Although unable to compete, Bauer has smoothly moved into the role as a team mentor and sideline leader.
"My job now is not doing gymnastics," she said. "It's being here for my girls and my team and helping them out in every way that I can. It helps me stay involved and connected."
Bauer said it has been difficult to give up competing. She started gymnastics training when she was 3.
"It's something that is ingrained in me. I grew up doing [gymnastics]," she said. "I don't remember a time when I was not physically training. It's been hard."
Bauer was largely a floor exercise specialist, competing on the floor in 22 of 24 meets during her sophomore and junior years. She had a career-high 9.8 in the event in her first meet of 2008.
The seniors did not originally come to Ball State under coach Nadalie Walsh. Their first coach was Lisa Simonton, who resigned after the class' freshman year. Bauer said the change provided her with a positive learning experience, though.
"I like a challenge and I like a change and learning from a new perspective," she said. "It helped me to grow to have different coaches with different perspectives so I can see and learn new things."
Walsh said Bauer's maturity has been important to their relationship and the team as a whole.
"She's just a rock emotionally. She's somebody that I can always talk to," Walsh said. "She's done so much for the program."
Bauer plans to go on to graduate school to get her master's in international business while also being a graduate assistant coach in gymnastics.
Despite some setbacks, Bauer has relished her Ball State career.
"I wouldn't trade a moment for anything," she said. "I'm so lucky and blessed to have been able to be here."
Laura Shockey
Laura Shockey has had a different path as a Ball State gymnast.
She didn't know it at the time, but competing on the vault in the 2008 MAC Championships would be her final event.
Shockey missed the 2009 season with knee and shoulder surgeries. Complications from the first shoulder surgery required a second surgery that forced her to miss her senior season.
"I was a little disappointed at first, because you want to make that great comeback from surgery," she said. "But it's really cool to see the coaching aspect and be able to help the other girls out."
She said she thinks this experience has helped her consider going into coaching after college.
The rest of the team is what Shockey said she will miss the most.
"It's like a kind of family now," she said. "The girls on the team, especially this year, have been phenomenal."
But there's one thing she said she won't miss.
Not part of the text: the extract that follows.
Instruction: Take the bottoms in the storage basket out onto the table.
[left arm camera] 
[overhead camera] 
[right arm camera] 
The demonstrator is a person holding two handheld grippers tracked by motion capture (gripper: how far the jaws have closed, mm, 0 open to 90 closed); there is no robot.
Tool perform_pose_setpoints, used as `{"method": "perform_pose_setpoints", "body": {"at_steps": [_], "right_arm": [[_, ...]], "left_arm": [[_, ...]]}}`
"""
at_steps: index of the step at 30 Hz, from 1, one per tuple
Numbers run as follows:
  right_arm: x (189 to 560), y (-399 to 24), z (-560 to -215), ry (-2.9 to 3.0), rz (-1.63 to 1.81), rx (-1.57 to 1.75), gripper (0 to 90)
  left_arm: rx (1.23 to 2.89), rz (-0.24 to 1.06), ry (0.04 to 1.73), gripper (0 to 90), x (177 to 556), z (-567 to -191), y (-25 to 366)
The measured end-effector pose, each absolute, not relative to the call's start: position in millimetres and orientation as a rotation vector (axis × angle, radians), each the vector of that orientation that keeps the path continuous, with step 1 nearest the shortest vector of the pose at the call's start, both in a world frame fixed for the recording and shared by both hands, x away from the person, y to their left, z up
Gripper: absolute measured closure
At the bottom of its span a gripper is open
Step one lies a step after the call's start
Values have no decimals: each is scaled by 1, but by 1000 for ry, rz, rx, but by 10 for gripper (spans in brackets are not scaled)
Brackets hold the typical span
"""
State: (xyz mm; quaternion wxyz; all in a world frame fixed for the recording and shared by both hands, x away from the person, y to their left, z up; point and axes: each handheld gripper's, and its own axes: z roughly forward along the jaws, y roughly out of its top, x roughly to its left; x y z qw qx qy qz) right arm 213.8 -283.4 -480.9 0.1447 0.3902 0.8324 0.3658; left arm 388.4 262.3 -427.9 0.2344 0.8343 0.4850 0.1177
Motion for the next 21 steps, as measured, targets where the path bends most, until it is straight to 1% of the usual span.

"The pain," she said. "There are a lot of hours where you're in constant pain. I won't miss that."
Walsh credited Shockey as an extremely driven person. Walsh said Shockey played a big role in her coaching success.
"When I came [to Ball State] and she was a sophomore, she took to my philosophy right away," Walsh said. "Because she took to it, that's why it's going so well right now. What she's brought [to the team] has been irreplaceable."
Shockey performed on the vault, balance beam and floor exercise for Ball State. She had career highs of 9.65 and higher on the events in her two years of competition.